The experiments described here cover a wide range of aspects of ATM, from network management to signaling, as well as performance-related issues and in-depth examinations of ATM technology-related issues such as cell delay variation. Unfortunately, the results are far from encouraging. In several areas of research we came to the conclusion that too many pieces of the jigsaw are still missing. Especially the use of SVCs does not seem to be feasible over a WAN yet.
But why did we discover so many problems with ATM in the wide area, where there seem to be no problems in the local area? After all, SVCs are already successfully being used in LANs. The difference is that in the LAN, bandwidth is close to "unlimited." As soon as there are bandwidth restrictions, however, as is the case on WANs, it becomes far more difficult to accommodate many different traffic flows. And software and hardware have not yet adopted the mechanisms needed to cope with low bandwidth. Clearly ABR was designed to solve some of these issues, and implementations of device drivers and switch software will also improve. So our conclusion is not that the more advanced ATM features will not work, but that far more time is needed to deliver on the promises that were made on ATM.
The "Internet technology" is developing further as well, and it is not apparent yet whether either side can solve all the problems. Thus we are also looking into RSVP as an alternative model for reserving bandwidth. The state of NHRP is also under investigation. In these times of semi-religious arguments about ATM versus IP it is important to stress that we are not biased toward either technology. We have real demands, and the best technology will be deployed.
Quite a few buzzwords of ATM, such as ABR and PNNI, do not appear in this paper. The reason is not that we do not consider them, but implementations of them were either not available, or we did not have time to do experiments on them. The second phase of the TF-TEN tests, which started in May 1997, will cover these areas and continue some of the tests described here.

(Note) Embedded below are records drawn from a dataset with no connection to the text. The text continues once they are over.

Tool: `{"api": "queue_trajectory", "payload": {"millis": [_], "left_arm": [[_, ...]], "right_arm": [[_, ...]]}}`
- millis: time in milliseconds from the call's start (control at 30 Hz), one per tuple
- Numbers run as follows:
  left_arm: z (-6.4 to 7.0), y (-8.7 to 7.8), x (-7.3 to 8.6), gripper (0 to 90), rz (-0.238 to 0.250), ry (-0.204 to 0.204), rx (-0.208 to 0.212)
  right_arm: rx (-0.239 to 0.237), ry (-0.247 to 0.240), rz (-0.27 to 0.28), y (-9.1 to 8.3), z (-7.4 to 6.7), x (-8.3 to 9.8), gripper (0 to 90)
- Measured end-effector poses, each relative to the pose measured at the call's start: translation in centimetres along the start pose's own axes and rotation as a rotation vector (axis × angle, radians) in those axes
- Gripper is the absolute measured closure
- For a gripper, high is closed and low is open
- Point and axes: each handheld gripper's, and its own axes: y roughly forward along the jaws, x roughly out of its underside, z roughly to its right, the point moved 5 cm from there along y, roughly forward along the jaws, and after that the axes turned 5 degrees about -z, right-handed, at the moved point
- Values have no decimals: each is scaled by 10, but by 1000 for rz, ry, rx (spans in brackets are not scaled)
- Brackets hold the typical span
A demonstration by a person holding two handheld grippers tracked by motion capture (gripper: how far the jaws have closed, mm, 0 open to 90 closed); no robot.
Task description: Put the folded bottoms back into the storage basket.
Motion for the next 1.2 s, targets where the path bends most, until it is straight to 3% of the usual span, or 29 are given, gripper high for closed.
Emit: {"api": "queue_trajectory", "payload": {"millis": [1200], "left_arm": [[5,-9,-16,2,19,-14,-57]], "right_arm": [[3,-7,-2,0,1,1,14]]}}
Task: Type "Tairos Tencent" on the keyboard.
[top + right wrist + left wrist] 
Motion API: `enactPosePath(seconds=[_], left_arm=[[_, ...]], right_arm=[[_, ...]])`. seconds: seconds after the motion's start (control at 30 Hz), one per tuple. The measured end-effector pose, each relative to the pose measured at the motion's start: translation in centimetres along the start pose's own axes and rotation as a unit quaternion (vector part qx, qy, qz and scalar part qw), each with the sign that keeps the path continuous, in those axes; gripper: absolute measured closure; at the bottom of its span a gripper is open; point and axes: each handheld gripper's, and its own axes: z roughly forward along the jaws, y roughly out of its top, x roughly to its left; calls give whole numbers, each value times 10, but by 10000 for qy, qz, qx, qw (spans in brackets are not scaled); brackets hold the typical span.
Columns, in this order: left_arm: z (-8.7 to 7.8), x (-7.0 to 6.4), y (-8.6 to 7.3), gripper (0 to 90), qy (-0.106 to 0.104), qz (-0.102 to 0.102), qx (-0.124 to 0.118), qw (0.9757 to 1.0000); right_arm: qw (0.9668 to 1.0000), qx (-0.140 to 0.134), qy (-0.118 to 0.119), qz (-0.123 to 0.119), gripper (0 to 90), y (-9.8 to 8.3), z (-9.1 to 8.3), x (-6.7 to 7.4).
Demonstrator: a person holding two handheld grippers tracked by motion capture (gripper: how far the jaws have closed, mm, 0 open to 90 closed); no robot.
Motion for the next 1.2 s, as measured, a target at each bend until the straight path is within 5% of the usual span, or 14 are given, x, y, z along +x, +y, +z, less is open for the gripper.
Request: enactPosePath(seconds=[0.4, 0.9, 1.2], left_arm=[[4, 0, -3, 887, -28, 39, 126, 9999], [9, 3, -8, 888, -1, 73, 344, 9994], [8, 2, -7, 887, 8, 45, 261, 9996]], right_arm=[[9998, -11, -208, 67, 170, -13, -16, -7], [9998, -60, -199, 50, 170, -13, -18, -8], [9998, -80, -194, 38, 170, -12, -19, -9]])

In the following sections the results of our experiments are outlined. Due to space limitations it was not possible to provide extensive explanations of the results. In general, experiments in which we discovered problems are covered in greater length. For more detailed explanations please see our Web site (1) or get in touch with the experiment leaders directly (see Acknowledgements). This list contains the experiments carried out so far:
The experiments carried out were TCP and UDP throughput measurements between one or more hosts. The workstations had to be patched to allow bigger window sizes for TCP. Netperf was used in single user mode to do the tests. The result of both tests was that a utilization of the VPs of almost the full theoretical maximum could be reached. We did not discover any unexpected interference with the ATM layer, and the results were as expected.
The tests showed that switching over a policed network is highly unstable and hardly usable for an operational service. There are a number of problems that have to be resolved before switching can be used in its intended way, between end applications:
These issues must be resolved, and all the equipment between end applications needs to support all those features to make SVCs work in the way that was intended. Availability of these features in fully supported software releases of workstations, routers, and switches is not yet in sight.
Although this full solution might be still some years ahead, one could envision the use of SVCs in a more constrained way to bypass some of the problems. For example, it would be possible to leave the "accounting" of available bandwidth to the human user. Prototype applications of TCP implementations and of applications are available. But such a solution would first of all not meet the stability requirements needed in an operational service. And even then, there are still a number of problems in today's systems:
One way to avoid some of these problems is to do traffic shaping on a switch before the public network, which is policing the traffic. In this case it is the switch that would throw away the cells and the flow control is left to TCP. This solution works well. In our tests we noticed almost no cell losses, as there was sufficient buffering on the switches. Up to 10 concurrent TCP connections were tested over CBR VCs with 2 Mbit/s, and we could observe a fair sharing of bandwidth, as can be expected from using TCP. This solution, however, works only for TCP, and one UDP connection can break the whole system. We did not look into packet discard mechanisms here.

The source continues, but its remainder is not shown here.